# The task
Whenever a line in this data holds the word "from", report that line in full.

# Supplied information
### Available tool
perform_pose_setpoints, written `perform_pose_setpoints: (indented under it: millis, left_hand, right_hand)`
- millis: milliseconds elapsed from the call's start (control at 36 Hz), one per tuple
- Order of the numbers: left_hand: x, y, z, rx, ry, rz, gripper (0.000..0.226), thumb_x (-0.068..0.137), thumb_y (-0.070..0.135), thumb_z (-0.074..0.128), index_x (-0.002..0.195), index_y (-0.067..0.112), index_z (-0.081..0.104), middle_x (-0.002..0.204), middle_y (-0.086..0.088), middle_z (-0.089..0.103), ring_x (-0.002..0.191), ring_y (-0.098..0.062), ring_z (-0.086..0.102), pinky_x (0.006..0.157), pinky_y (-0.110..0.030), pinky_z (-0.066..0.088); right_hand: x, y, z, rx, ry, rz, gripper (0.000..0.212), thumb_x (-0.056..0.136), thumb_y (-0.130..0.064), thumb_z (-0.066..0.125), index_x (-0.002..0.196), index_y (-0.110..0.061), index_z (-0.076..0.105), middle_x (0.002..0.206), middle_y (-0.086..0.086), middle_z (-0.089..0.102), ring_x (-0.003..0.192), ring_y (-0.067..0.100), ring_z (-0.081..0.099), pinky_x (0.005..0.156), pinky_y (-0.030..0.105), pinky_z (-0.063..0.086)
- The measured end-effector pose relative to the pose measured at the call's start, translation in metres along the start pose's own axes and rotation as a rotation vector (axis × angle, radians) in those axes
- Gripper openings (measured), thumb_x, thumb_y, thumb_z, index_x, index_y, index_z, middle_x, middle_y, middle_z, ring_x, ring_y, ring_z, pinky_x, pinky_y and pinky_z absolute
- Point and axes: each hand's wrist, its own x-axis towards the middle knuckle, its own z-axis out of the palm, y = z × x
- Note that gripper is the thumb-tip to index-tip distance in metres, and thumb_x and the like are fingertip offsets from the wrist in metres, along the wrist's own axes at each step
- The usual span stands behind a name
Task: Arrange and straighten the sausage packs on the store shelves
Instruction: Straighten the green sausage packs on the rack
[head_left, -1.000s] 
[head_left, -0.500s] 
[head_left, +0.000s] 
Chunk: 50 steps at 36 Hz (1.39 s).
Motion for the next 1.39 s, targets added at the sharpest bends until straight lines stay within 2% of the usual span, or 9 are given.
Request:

# Answer section
- millis: milliseconds elapsed from the call's start (control at 36 Hz), one per tuple
- Note that gripper is the thumb-tip to index-tip distance in metres, and thumb_x and the like are fingertip offsets from the wrist in metres, along the wrist's own axes at each step

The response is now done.